Publié le 15 février 2009 par Unepageparjour

Début de Kira B. Wassa

Ce soir deux australiens bronzés, aux épaules de surfeurs, les Craig, père et fils, identiques, si ce n’est les traits burinés, plus marqués chez l’un que chez l’autre. Même démarche, même regard, même expression. Je les trouve touchants, et je me prends à suivre la conversation d’un peu plus près que d’habitude. Il est question de yachts de milliardaires, de livraison à l’automne, de bois précieux à charger en Afrique, à livrer en Inde, chez les artisans du Kerala. Nos hommes passeraient une commande de six unités. Je mélange les chiffres dans les bulles de champagne mais je ne me couche pas. J’attends B. Les négociations semblent plus aisées que d’autres soirs. De mon bain aux senteurs de roses, je distingue les adieux, les « top-là », l’affaire parait close. A peine rincée, je me glisse dans mon peignoir de soie claire et, légère, douce, aérienne, je retourne au salon. Il est là, le regard clos, prostré sur le canapé, presque endormi, déjà. Je m’assois près de lui, contre lui, du plus près que je peux, posant ma tête sur son épaule.

Le silence s’écoule avec lenteur, tandis qu’une chouette hulule, au loin.

Sa respiration régulière me soulève, et m’abaisse, d’une manière presque imperceptible. Les mots tournent dans ma tête, mais j’oublie d’en construire des phrases. Comme des ronds, des gouttes épaisses et élastiques, ils tombent de mon esprit, un à un, muets. Enfant, père, famille, bonheur. Des mots doux. Des mots puissants, dont j’avais tant rêvée, au bord du fleuve bleu.

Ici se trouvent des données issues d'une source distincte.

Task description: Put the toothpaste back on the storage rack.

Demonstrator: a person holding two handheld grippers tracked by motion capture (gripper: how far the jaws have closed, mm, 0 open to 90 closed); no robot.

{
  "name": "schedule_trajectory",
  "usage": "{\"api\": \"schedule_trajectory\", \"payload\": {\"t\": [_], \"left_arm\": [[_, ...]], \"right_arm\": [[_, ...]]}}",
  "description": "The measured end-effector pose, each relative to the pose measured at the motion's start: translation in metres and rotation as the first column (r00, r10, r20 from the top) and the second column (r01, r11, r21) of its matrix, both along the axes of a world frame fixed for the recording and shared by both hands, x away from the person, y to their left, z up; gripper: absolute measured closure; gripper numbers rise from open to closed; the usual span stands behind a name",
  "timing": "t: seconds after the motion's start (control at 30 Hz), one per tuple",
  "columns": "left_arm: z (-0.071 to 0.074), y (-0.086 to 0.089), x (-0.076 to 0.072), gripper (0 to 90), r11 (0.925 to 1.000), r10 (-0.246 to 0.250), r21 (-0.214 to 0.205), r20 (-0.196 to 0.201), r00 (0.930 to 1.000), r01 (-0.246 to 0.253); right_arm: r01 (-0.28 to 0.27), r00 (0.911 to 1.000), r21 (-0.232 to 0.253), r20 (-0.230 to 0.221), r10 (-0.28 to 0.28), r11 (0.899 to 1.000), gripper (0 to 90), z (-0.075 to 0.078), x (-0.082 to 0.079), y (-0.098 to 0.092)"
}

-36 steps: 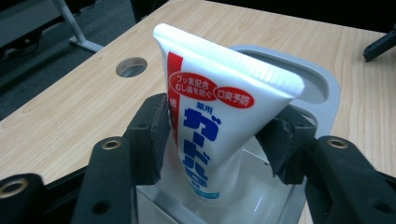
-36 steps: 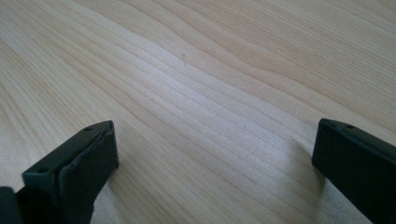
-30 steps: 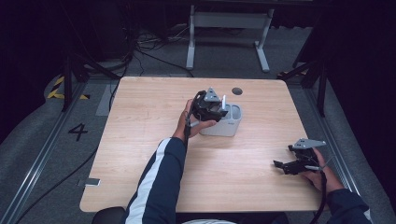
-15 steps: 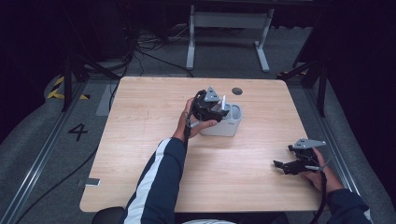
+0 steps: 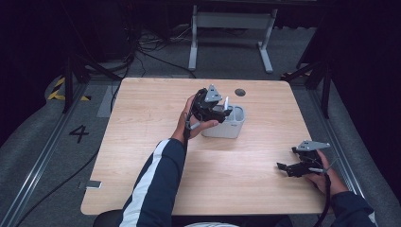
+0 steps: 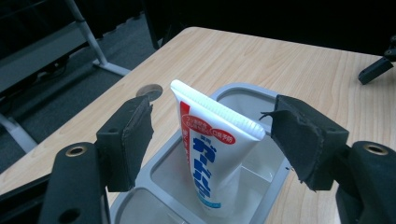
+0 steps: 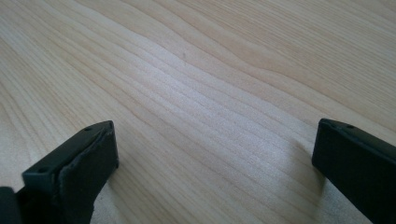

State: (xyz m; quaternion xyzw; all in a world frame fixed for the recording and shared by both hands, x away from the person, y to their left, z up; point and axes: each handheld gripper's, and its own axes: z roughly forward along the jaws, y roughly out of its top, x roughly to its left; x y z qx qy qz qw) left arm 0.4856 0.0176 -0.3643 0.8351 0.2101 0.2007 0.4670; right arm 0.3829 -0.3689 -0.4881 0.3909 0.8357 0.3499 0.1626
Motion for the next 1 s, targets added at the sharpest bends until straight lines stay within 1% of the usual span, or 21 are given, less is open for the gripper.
{"api": "schedule_trajectory", "payload": {"t": [0.03,0.07,0.1,0.13,0.2,0.27,0.33,0.4,0.47,0.5,0.53,0.57,0.63,0.67,0.7,0.8,0.87,0.9,0.93,1.0], "left_arm": [[0.001,0.001,-0.001,29.2,1.0000,0.002,0.003,0.007,1.0000,-0.002],[0.002,0.001,-0.002,29.2,1.0000,0.001,-0.003,0.004,1.0000,-0.001],[0.003,0.002,-0.003,28.9,1.0000,-0.004,0.008,0.009,1.0000,0.004],[0.003,0.002,-0.004,28.5,1.0000,-0.004,0.009,0.006,1.0000,0.004],[0.005,0.004,-0.006,27.9,0.9996,-0.009,0.025,0.019,0.9998,0.008],[0.006,0.005,-0.008,27.6,0.9995,-0.005,0.032,0.013,0.9999,0.004],[0.009,0.007,-0.010,27.4,0.9986,0.006,0.053,0.022,0.9997,-0.007],[0.010,0.008,-0.012,27.1,0.9979,-0.002,0.064,0.032,0.9995,0.000],[0.011,0.009,-0.014,26.8,0.9980,-0.001,0.063,0.034,0.9994,-0.001],[0.012,0.010,-0.015,26.8,0.9974,-0.004,0.072,0.044,0.9990,0.000],[0.013,0.012,-0.017,26.6,0.9963,-0.005,0.086,0.044,0.9990,0.001],[0.013,0.013,-0.018,26.4,0.9953,-0.007,0.096,0.054,0.9985,0.002],[0.014,0.015,-0.021,26.2,0.9935,-0.010,0.113,0.052,0.9986,0.004],[0.014,0.016,-0.023,26.1,0.9934,-0.008,0.115,0.058,0.9983,0.001],[0.014,0.018,-0.024,26.0,0.9910,-0.013,0.134,0.064,0.9979,0.004],[0.014,0.023,-0.027,25.8,0.9885,-0.019,0.151,0.071,0.9973,0.008],[0.014,0.026,-0.030,25.5,0.9862,-0.015,0.165,0.081,0.9966,0.001],[0.013,0.027,-0.032,25.3,0.9844,-0.011,0.176,0.091,0.9958,-0.005],[0.012,0.028,-0.033,24.9,0.9827,-0.011,0.185,0.085,0.9963,-0.005],[0.011,0.030,-0.036,24.6,0.9791,-0.013,0.203,0.091,0.9958,-0.005]], "right_arm": [[0.000,1.0000,0.000,0.000,0.000,1.000,0.5,0.000,0.000,0.000],[0.000,1.0000,0.000,0.000,0.000,1.000,0.5,0.000,0.000,0.000],[0.000,1.0000,0.000,0.000,0.000,1.000,0.5,0.000,0.000,0.000],[0.000,1.0000,0.000,0.000,0.000,1.000,0.5,0.000,0.000,0.000],[0.000,1.0000,0.000,0.000,0.000,1.000,0.5,0.000,0.000,0.000],[0.001,1.0000,0.000,0.000,-0.001,1.000,0.5,0.000,0.000,0.000],[0.001,1.0000,0.000,0.000,-0.001,1.000,0.5,0.000,0.000,0.000],[0.001,1.0000,0.000,0.000,-0.001,1.000,0.5,0.000,0.000,0.000],[0.001,1.0000,0.000,0.000,-0.001,1.000,0.5,0.000,0.000,0.000],[0.001,1.0000,0.000,0.000,-0.001,1.000,0.5,0.000,0.000,0.000],[0.001,1.0000,0.000,0.000,-0.001,1.000,0.5,0.000,0.000,0.000],[0.001,1.0000,0.000,0.000,-0.001,1.000,0.5,0.000,0.000,0.000],[0.001,1.0000,0.000,0.000,-0.001,1.000,0.5,0.000,0.000,0.000],[0.001,1.0000,0.000,0.000,-0.001,1.000,0.5,0.000,0.000,0.000],[0.001,1.0000,0.000,0.000,-0.001,1.000,0.5,0.000,0.000,0.000],[0.001,1.0000,0.000,0.000,-0.001,1.000,0.5,0.000,0.000,0.000],[0.001,1.0000,0.000,0.000,-0.001,1.000,0.5,0.000,0.000,0.000],[0.001,1.0000,0.000,0.000,-0.001,1.000,0.5,0.000,0.000,0.000],[0.002,1.0000,0.000,0.000,-0.002,1.000,0.5,0.000,0.000,0.000],[0.003,1.0000,0.000,0.000,-0.003,1.000,0.5,0.000,0.000,0.000]]}}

Ma main posée sur sa cuisse s’ankylose. Je dois remuer les doigts, sous peine de crier. Ma nuque me tire. Ma tempe se creuse sous le coin de son épaule. Je bouge. Ses paupières s’ouvrent, comme un volet qui claque dans la nuit. Je tressaille. Je souris.

Tu sais, dis-je, ces deux australiens. Qu’ils étaient mignons, le père et le fils. Si ressemblant. N’as-tu jamais pensé conduire un fils sur les chemins de la vie ? Sur les pas que tu traces ? Sur les idées que tu construis ? Un petit homme d’abord, fragile, que tu guiderais, main dans la main. Qui deviendrait fort, ton égal, plein de sagesse, un allié indéfectible sur qui compter, dans les combats, les soirs de victoire, comme les nuits de défaites ? Un ami pour la vie ?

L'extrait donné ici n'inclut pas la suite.